Because after the weather delay, the first tee went about as well as you’d expect. Manning shanked one into the palmetto bushes and had to take a drop. And Brady wasn’t much better.

In fact, the biggest news from the front nine is that Tom Brady really is not that good at golf. And by not that good, I mean, he’s like a genuine hack. It almost looked like the guy had never picked up a club before in his life.

And on the third tee, he sliced one and opened the door for the Roastmaster General, Tiger Woods to come in with the heat.

"That'll be in the fairway...on seven" HEYYYYY-OOOOOOO!

That’s that famous Tiger sense of humor that everyone talks about and we never get to see. Well, he was letting it rip on Sunday.

And Brady was in trouble again off the tee on five.

He was struggling with the clubs, but not with the comedy. Check out this fire exchange about Manning’s Tennessee mascot head cover and then it just turns into an all-out war about their alma maters.

And then in the blindest luck in the history of blind luck, Brady holed out 7.

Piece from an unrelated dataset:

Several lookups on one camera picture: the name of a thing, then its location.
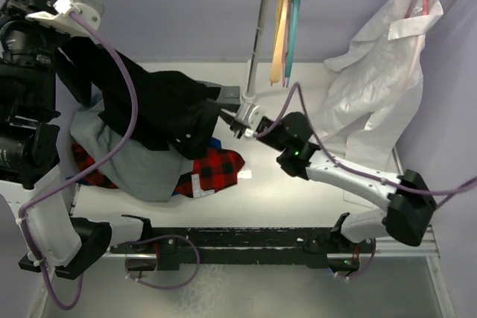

Amazing shot. But let’s just leave it at that. It was an amazing shot and not some sign that Tom Brady is the ultimate competitor and you can never count him out and he proved yet again that he’s the GOAT. He didn’t. He holed an amazing shot and then he promptly busted his pants. Literally.

But he was feeling it after that hole-out, because Tom brought the fire after this missed putt on 8.

Damn! He did it! He went there! He just did Peyton like that.

And then if a joke is good once, you know what the pros do – they use it again. 

Eli definitely would’ve made that one! He went there again! Shut it down! Let’s go home!

And it turns out great smack is contagious. How about this blast from Phil after Brady hit a big putt?

I could keep going because there is so much of this – just one cringe moment after another. The kind of thing that we’re all going to look back on at some point and think, man, remember how hard up we were during the pandemic for sports, any kind of sports: so hard up that we were betting the weather and actually thought the Match II was funny?  Or cool.

I will say this – there was a breakout star from the event who will get his own take, though. A legit star.

But as for the entire event, I’m really glad it raised all that money for coronavirus relief. And The Match II was better than the Match I, because I’m not sure anything could’ve been worse.

And yes, I’ll give you this, the back nine was better than the front nine on Sunday, but let’s not act like this was the single greatest event in the history of television. It wasn’t. I know it’s been a long time since we’ve had something to watch, but we’re not so desperate that seeing those guys qualifies as great comedy or great golf.  It was neither.

Sure, Phil was Phil, bombing tee shots, getting really amped, and talking a bunch. And Tiger looked a hell of a lot better than the last time we saw him. But golfing with Phil and those two jesters for 18 holes in carts is totally different from four rounds of serious competition.

I’m glad the whole thing happened and I’m glad it’s over. Because it was corny as hell. It raised a lot of money and even more corn.